Une bouffée d’odeurs désagréables lui sauta au visage : viandes, choux, gibiers, vin, bière, pâtisseries, sauces, poissons, la totalité de ce dont regorgeaient les cuisines du palais se mélangeait avec les parfums des soupeurs, hommes ou femmes, pour former des relents pénibles. Les dalles étaient souillées de flaques de vin ou de bière, jonchées d’os ou même de morceaux de viande que se disputaient les chiens. Pourtant le coup d’œil était magnifique sous les hauts plafonds à caissons dorés et enluminés. L’immense table en U, telle qu’on la concevait au Moyen Âge, était cernée par une fresque de personnages chatoyants, scintillants, d’où partaient des rires, et des chansons à boire. Les musiciens de la Cour se tenaient au milieu de cette belle salle, Renaissance comme le palais, que réchauffaient de belles tapisseries et deux vastes cheminées où flambaient des troncs d’arbre.
Un silence se fit à l’entrée de Nicolas que le maître des cérémonies conduisait par la main. Le Hessois eut l’air enchanté et prit un petit face-à-main d’or pendu sur sa poitrine par une chaîne pour détailler l’arrivant. D’où elle était, Aurore l’entendit proclamer avec un gros rire qu’il était bien bâti et qu’il fallait voir si le ramage correspondait au plumage. Ce qui parut le comble de la drôlerie et déchaîna une tempête de rires courtisans assaisonnée de plaisanteries de mauvais goût tandis que Nicolas allait prendre sa place au milieu des musiciens.

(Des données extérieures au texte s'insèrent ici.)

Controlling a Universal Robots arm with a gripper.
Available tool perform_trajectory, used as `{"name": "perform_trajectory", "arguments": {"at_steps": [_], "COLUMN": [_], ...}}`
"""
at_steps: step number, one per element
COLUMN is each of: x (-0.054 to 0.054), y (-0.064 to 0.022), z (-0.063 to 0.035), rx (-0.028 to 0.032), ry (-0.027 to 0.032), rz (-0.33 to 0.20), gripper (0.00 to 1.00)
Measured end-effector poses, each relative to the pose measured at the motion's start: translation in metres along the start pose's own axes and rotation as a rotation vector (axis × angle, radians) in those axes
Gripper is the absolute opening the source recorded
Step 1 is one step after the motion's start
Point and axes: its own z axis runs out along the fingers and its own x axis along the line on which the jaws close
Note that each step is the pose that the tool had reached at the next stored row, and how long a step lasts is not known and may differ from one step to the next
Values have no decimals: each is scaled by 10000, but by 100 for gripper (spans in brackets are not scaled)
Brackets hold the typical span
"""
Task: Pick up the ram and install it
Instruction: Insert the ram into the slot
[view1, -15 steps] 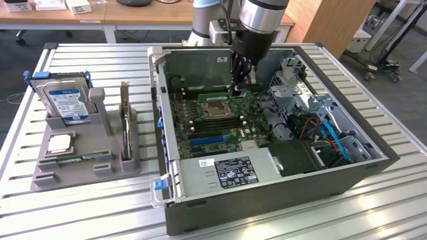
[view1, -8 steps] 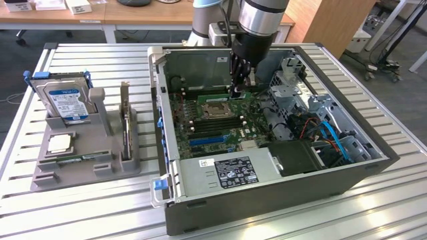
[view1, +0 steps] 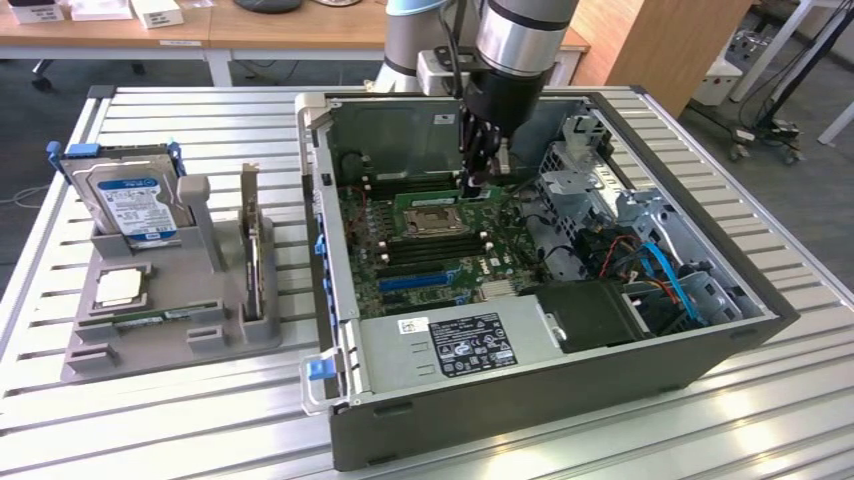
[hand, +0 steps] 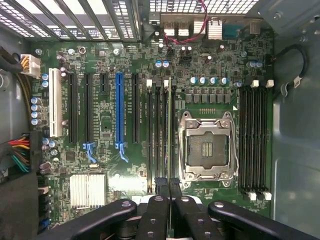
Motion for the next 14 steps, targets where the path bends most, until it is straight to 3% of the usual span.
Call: {"name": "perform_trajectory", "arguments": {"at_steps": [14], "x": [4], "y": [-4], "z": [133], "rx": [2], "ry": [2], "rz": [0], "gripper": [12]}}
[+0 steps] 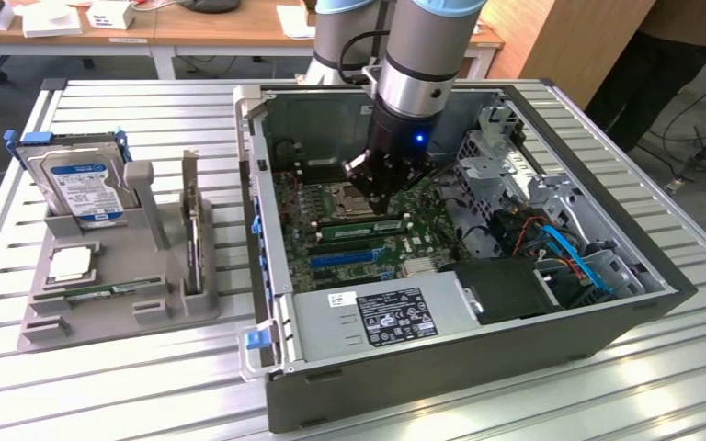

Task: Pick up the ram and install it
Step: 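Press down the ram until it locks into place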

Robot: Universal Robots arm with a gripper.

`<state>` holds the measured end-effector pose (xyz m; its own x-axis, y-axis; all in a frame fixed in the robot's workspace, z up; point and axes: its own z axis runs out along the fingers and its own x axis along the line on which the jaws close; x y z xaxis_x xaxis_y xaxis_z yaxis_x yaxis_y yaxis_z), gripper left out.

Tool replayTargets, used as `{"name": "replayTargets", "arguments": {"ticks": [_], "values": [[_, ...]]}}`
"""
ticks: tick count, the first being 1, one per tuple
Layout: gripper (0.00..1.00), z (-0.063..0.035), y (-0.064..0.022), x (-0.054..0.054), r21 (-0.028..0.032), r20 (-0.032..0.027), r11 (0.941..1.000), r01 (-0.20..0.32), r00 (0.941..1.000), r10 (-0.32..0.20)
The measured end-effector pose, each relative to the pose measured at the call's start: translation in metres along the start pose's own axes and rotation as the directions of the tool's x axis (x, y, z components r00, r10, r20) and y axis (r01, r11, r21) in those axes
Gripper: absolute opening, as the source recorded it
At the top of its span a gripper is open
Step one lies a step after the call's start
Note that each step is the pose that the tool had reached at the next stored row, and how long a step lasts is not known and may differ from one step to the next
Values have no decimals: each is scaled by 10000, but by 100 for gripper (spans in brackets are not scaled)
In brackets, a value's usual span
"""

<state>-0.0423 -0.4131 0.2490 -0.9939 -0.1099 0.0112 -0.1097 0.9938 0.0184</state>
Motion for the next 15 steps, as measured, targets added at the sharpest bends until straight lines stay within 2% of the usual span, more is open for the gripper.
{"name": "replayTargets", "arguments": {"ticks": [6,15], "values": [[9,0,0,-4,-4,5,9990,-442,9990,442],[9,-18,0,-3,-4,3,9989,-471,9989,471]]}}
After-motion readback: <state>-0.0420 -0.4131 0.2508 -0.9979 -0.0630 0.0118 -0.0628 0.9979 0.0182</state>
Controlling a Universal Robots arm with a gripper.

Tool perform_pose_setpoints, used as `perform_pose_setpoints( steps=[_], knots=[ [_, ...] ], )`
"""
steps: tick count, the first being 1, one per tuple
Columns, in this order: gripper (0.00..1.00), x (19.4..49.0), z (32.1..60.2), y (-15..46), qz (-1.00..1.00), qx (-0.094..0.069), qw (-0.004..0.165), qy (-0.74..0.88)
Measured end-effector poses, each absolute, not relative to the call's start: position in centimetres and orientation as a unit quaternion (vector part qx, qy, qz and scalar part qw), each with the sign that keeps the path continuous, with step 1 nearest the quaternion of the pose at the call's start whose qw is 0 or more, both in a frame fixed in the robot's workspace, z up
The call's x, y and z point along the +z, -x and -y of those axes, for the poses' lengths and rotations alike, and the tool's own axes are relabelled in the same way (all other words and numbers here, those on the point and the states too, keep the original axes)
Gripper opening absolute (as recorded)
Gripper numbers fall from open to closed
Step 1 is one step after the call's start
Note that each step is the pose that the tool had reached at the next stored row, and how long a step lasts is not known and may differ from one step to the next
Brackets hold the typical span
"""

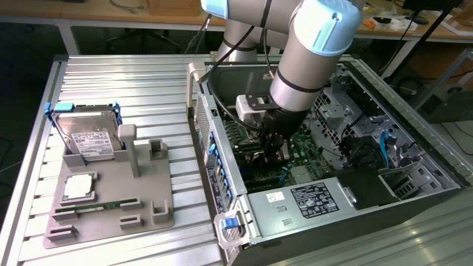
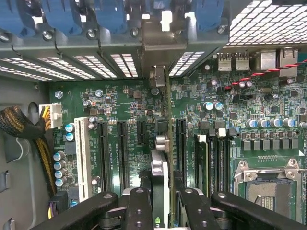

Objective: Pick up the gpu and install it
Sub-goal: 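Insert the gpu into the slot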

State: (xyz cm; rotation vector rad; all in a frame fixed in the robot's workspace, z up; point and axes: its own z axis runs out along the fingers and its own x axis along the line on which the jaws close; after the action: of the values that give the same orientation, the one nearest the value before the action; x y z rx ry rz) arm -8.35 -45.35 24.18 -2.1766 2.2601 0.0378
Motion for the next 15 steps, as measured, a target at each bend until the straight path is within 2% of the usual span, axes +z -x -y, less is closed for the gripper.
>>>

En dépit de l’échantillon qu’il en avait donné précédemment, Aurore n’arrivait pas à chasser son inquiétude. Selon elle, il était à peu près impossible de s’improviser chanteur de théâtre et elle ferma les yeux quand les violons préludèrent. Il est vrai que les convives faisaient un tel bruit que, au fond, si Nicolas n’était pas à la hauteur cela n’aurait pas beaucoup d’importance. D’autant qu’une bonne moitié était déjà ivre. Mais à peine eut-il lancé les premières notes que l’invité d’honneur hurlait un « taisez-vous tous ! » tonitruant qui généra un silence immédiat et rouvrit les yeux de la jeune fille. Elle put alors détailler les personnages de la table d’honneur figés dans une immobilité quasi minérale. L’Electeur Ernest-Auguste avec son visage poupin vermillonné par les libations et ses yeux larmoyants. Sa femme Sophie dont les grandes joues plates s’empourpraient à la moindre colère, maniant furieusement son éventail d’ivoire pour pallier son mécontentement de s’être entendu intimer l’ordre de se taire. Georges-Louis, plus « Groin de cochon » que jamais, qui dodelinait de la tête comme un qui lutte contre le sommeil, sa main rivée au bras d’une géante blonde, rose et molle qui était sa Mélusine.